Supplied information =
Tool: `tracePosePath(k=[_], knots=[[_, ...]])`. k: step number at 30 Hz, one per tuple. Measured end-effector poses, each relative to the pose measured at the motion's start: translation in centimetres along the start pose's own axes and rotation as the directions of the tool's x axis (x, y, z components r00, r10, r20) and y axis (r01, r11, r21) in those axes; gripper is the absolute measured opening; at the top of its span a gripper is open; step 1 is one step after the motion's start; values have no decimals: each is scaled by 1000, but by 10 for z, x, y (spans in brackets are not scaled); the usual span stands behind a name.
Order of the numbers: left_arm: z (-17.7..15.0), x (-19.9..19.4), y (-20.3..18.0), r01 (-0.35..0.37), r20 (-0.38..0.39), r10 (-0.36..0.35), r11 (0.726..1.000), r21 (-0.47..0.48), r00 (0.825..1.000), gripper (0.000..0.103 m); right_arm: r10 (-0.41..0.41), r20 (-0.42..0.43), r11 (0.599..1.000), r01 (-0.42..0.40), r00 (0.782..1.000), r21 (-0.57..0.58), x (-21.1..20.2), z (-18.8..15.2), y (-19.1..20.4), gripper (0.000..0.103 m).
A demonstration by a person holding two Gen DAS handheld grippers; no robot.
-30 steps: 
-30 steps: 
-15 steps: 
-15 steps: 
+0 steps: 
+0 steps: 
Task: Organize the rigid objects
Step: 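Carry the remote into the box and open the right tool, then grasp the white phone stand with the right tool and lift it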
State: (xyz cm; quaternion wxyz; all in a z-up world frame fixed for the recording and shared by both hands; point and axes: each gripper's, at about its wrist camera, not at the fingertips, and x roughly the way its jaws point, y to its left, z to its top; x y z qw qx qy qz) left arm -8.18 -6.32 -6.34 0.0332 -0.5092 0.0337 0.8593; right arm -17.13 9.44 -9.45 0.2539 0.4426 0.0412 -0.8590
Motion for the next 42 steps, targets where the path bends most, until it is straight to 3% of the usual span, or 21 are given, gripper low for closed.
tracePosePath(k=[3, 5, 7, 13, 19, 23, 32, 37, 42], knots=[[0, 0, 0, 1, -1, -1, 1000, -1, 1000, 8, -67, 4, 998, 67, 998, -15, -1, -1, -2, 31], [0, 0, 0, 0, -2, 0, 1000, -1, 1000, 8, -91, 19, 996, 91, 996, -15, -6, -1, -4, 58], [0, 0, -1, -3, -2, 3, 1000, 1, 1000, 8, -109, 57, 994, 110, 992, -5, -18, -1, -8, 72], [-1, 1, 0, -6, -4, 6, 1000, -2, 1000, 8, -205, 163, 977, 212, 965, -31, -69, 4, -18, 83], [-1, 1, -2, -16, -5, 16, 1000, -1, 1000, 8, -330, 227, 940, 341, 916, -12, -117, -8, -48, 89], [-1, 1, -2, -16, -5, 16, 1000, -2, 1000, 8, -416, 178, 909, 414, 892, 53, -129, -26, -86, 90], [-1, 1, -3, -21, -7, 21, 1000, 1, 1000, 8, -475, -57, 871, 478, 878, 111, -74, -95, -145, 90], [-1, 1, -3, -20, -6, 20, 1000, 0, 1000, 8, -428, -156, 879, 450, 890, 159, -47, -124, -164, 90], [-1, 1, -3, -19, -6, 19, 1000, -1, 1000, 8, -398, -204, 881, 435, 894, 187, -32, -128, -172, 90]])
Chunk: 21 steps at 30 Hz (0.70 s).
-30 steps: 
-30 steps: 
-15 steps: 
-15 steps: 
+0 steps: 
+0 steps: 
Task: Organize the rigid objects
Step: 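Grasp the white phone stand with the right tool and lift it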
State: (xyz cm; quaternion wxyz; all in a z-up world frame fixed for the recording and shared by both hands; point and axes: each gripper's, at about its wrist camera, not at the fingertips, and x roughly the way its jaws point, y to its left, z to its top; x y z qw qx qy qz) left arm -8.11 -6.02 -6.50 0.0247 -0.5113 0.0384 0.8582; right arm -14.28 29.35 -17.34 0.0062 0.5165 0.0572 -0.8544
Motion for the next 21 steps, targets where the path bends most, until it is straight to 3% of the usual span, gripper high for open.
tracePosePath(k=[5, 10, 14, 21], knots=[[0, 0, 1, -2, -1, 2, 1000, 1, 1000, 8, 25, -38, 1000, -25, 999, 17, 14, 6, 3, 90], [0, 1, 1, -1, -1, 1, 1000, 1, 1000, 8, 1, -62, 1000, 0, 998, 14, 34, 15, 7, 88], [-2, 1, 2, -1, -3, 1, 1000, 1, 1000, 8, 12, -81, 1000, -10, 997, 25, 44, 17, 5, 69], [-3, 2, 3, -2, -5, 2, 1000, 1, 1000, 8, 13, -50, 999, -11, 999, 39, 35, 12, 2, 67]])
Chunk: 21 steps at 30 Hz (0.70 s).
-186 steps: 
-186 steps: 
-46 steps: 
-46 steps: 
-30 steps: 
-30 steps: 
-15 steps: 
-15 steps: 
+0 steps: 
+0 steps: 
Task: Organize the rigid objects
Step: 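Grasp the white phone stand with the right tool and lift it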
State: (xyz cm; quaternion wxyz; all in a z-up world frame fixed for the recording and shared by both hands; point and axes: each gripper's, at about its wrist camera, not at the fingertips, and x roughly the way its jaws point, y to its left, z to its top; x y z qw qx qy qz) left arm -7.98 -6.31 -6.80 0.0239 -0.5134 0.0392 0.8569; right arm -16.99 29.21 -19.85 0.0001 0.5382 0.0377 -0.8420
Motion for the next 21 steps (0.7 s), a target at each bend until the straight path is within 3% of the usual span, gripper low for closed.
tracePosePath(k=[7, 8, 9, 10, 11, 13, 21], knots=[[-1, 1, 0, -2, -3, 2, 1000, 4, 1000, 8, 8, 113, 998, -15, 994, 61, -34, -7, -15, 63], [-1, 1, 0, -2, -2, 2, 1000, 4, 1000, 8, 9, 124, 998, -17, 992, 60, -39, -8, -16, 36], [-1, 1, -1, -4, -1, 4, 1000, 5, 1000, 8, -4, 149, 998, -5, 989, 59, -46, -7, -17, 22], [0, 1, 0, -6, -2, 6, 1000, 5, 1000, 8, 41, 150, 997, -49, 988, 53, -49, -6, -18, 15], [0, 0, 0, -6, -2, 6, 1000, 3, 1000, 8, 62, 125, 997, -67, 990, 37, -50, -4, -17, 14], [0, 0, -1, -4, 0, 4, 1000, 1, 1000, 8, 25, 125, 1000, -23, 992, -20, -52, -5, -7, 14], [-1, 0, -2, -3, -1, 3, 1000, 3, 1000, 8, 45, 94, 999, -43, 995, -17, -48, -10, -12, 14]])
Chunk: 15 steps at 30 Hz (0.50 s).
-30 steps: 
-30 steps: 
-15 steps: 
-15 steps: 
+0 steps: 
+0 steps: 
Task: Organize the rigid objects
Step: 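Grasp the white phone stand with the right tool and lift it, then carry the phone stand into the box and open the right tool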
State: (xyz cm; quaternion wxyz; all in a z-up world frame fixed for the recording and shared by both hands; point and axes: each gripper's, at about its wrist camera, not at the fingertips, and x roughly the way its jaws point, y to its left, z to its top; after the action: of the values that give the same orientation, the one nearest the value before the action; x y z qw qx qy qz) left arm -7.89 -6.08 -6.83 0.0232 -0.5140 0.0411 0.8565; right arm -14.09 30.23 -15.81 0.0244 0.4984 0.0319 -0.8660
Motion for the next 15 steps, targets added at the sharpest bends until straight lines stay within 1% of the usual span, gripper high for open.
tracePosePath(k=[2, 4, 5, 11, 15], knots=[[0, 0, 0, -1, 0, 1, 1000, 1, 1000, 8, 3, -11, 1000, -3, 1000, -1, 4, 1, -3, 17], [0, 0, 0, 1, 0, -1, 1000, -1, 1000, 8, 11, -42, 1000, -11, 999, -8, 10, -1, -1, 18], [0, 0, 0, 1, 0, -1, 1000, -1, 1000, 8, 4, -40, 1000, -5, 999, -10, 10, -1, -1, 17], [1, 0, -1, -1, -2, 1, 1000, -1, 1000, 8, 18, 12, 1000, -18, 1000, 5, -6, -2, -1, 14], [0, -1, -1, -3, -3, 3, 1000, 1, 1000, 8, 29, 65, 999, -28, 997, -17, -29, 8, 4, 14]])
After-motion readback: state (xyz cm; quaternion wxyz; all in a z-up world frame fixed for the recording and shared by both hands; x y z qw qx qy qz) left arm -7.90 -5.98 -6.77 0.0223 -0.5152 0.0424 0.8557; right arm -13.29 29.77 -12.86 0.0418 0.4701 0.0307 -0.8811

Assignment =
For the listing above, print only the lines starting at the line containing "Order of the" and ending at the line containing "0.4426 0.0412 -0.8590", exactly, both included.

Response for this exercise =
Order of the numbers: left_arm: z (-17.7..15.0), x (-19.9..19.4), y (-20.3..18.0), r01 (-0.35..0.37), r20 (-0.38..0.39), r10 (-0.36..0.35), r11 (0.726..1.000), r21 (-0.47..0.48), r00 (0.825..1.000), gripper (0.000..0.103 m); right_arm: r10 (-0.41..0.41), r20 (-0.42..0.43), r11 (0.599..1.000), r01 (-0.42..0.40), r00 (0.782..1.000), r21 (-0.57..0.58), x (-21.1..20.2), z (-18.8..15.2), y (-19.1..20.4), gripper (0.000..0.103 m).
A demonstration by a person holding two Gen DAS handheld grippers; no robot.
-30 steps: 
-30 steps: 
-15 steps: 
-15 steps: 
+0 steps: 
+0 steps: 
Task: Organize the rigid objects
Step: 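Carry the remote into the box and open the right tool, then grasp the white phone stand with the right tool and lift it
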State: (xyz cm; quaternion wxyz; all in a z-up world frame fixed for the recording and shared by both hands; point and axes: each gripper's, at about its wrist camera, not at the fingertips, and x roughly the way its jaws point, y to its left, z to its top; x y z qw qx qy qz) left arm -8.18 -6.32 -6.34 0.0332 -0.5092 0.0337 0.8593; right arm -17.13 9.44 -9.45 0.2539 0.4426 0.0412 -0.8590

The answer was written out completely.